> **TASK DETAILS**
Reproduce the section of the listing that begins at the line containing "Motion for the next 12" and finishes at the line containing "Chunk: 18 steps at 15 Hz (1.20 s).". Include both end lines and nothing beyond them.

> **EXERCISE DATA**

_ _ _ _ _

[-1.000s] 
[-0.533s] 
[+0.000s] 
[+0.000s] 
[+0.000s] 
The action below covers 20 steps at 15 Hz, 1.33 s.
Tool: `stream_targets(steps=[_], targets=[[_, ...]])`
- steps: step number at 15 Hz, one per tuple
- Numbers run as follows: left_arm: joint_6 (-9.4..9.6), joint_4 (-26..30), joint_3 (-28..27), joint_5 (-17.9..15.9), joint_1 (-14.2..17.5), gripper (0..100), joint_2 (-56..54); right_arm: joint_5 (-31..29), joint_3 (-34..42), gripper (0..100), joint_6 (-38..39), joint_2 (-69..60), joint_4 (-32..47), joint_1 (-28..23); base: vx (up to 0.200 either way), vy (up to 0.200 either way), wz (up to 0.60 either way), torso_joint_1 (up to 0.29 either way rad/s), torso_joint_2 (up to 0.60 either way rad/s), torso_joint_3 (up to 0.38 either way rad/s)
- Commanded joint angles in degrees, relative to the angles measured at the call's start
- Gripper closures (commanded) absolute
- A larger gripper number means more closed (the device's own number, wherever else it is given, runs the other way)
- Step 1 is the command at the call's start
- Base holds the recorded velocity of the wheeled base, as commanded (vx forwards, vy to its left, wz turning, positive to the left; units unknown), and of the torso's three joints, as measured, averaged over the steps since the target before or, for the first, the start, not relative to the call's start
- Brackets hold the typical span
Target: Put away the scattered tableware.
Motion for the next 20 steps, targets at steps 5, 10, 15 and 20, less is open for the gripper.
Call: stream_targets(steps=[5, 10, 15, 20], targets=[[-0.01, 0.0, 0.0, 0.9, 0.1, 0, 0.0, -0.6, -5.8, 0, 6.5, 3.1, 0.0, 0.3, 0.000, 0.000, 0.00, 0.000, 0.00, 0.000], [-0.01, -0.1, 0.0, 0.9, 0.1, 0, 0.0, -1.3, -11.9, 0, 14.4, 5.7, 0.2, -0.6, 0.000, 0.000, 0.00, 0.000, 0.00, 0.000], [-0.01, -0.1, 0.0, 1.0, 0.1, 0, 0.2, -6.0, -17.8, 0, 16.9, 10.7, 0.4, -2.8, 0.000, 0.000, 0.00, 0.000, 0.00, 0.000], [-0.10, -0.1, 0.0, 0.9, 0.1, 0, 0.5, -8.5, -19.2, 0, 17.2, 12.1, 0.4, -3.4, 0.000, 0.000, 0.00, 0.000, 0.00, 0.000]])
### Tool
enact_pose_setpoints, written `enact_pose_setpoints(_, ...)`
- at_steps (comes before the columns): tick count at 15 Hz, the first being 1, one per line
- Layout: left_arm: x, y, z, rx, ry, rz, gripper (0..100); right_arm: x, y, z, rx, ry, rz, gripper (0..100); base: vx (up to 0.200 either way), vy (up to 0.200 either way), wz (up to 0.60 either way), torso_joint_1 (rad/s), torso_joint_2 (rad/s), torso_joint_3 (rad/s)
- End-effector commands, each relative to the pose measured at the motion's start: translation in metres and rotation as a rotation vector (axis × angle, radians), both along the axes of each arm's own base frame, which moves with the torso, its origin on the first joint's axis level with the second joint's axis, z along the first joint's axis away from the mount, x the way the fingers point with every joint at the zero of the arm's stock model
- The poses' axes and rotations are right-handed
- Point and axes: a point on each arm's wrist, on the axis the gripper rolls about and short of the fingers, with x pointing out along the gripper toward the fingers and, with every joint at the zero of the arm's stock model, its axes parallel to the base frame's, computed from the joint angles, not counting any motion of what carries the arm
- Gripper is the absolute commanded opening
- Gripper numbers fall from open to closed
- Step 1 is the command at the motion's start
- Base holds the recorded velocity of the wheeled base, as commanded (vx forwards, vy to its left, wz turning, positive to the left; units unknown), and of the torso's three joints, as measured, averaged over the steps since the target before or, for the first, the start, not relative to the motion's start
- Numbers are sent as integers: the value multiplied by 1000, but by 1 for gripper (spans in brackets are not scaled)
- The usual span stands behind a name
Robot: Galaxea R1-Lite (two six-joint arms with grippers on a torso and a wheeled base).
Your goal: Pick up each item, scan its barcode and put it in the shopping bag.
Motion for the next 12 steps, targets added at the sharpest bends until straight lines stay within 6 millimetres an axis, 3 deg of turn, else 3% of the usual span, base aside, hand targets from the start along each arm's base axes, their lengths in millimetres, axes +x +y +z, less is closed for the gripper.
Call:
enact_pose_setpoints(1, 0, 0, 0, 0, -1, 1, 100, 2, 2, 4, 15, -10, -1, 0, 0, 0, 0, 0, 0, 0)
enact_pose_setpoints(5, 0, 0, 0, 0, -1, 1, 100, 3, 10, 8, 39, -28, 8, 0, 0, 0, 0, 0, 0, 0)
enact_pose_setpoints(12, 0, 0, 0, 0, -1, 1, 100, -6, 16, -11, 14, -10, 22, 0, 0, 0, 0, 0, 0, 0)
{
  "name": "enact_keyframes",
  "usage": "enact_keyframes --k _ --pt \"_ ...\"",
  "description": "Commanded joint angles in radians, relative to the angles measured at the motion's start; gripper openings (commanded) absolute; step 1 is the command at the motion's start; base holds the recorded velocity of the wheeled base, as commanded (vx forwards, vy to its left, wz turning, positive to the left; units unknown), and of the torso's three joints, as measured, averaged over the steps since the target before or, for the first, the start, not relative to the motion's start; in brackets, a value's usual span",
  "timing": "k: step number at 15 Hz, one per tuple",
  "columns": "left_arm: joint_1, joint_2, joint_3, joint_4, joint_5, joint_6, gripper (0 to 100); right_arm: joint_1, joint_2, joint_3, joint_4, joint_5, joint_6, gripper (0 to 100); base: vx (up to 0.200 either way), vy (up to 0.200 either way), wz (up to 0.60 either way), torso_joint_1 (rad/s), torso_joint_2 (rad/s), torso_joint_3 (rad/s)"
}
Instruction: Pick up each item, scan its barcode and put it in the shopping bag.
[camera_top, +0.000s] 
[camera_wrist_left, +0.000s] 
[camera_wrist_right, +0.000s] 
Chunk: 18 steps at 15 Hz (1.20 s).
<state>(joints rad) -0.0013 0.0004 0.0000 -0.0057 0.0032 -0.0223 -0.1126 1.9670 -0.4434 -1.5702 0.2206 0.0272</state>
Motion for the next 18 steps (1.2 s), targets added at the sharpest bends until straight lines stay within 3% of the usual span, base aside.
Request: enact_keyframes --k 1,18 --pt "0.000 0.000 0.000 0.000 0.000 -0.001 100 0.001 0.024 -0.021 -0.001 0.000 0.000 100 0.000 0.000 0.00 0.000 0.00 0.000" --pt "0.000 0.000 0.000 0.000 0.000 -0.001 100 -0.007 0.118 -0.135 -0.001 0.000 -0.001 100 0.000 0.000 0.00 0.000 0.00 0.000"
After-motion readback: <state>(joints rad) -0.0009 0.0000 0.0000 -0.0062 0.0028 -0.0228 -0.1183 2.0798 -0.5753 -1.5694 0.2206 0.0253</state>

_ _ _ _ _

> **THE COMPLETED TASK**
Motion for the next 12 steps, targets added at the sharpest bends until straight lines stay within 6 millimetres an axis, 3 deg of turn, else 3% of the usual span, base aside, hand targets from the start along each arm's base axes, their lengths in millimetres, axes +x +y +z, less is closed for the gripper.
Call:
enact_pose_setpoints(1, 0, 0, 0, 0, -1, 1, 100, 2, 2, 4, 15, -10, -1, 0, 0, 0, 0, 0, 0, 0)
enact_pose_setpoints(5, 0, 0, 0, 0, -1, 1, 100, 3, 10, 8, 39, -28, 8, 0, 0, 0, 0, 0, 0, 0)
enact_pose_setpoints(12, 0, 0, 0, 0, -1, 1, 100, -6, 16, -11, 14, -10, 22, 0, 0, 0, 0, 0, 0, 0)
{
  "name": "enact_keyframes",
  "usage": "enact_keyframes --k _ --pt \"_ ...\"",
  "description": "Commanded joint angles in radians, relative to the angles measured at the motion's start; gripper openings (commanded) absolute; step 1 is the command at the motion's start; base holds the recorded velocity of the wheeled base, as commanded (vx forwards, vy to its left, wz turning, positive to the left; units unknown), and of the torso's three joints, as measured, averaged over the steps since the target before or, for the first, the start, not relative to the motion's start; in brackets, a value's usual span",
  "timing": "k: step number at 15 Hz, one per tuple",
  "columns": "left_arm: joint_1, joint_2, joint_3, joint_4, joint_5, joint_6, gripper (0 to 100); right_arm: joint_1, joint_2, joint_3, joint_4, joint_5, joint_6, gripper (0 to 100); base: vx (up to 0.200 either way), vy (up to 0.200 either way), wz (up to 0.60 either way), torso_joint_1 (rad/s), torso_joint_2 (rad/s), torso_joint_3 (rad/s)"
}
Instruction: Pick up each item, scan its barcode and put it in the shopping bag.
[camera_top, +0.000s] 
[camera_wrist_left, +0.000s] 
[camera_wrist_right, +0.000s] 
Chunk: 18 steps at 15 Hz (1.20 s).

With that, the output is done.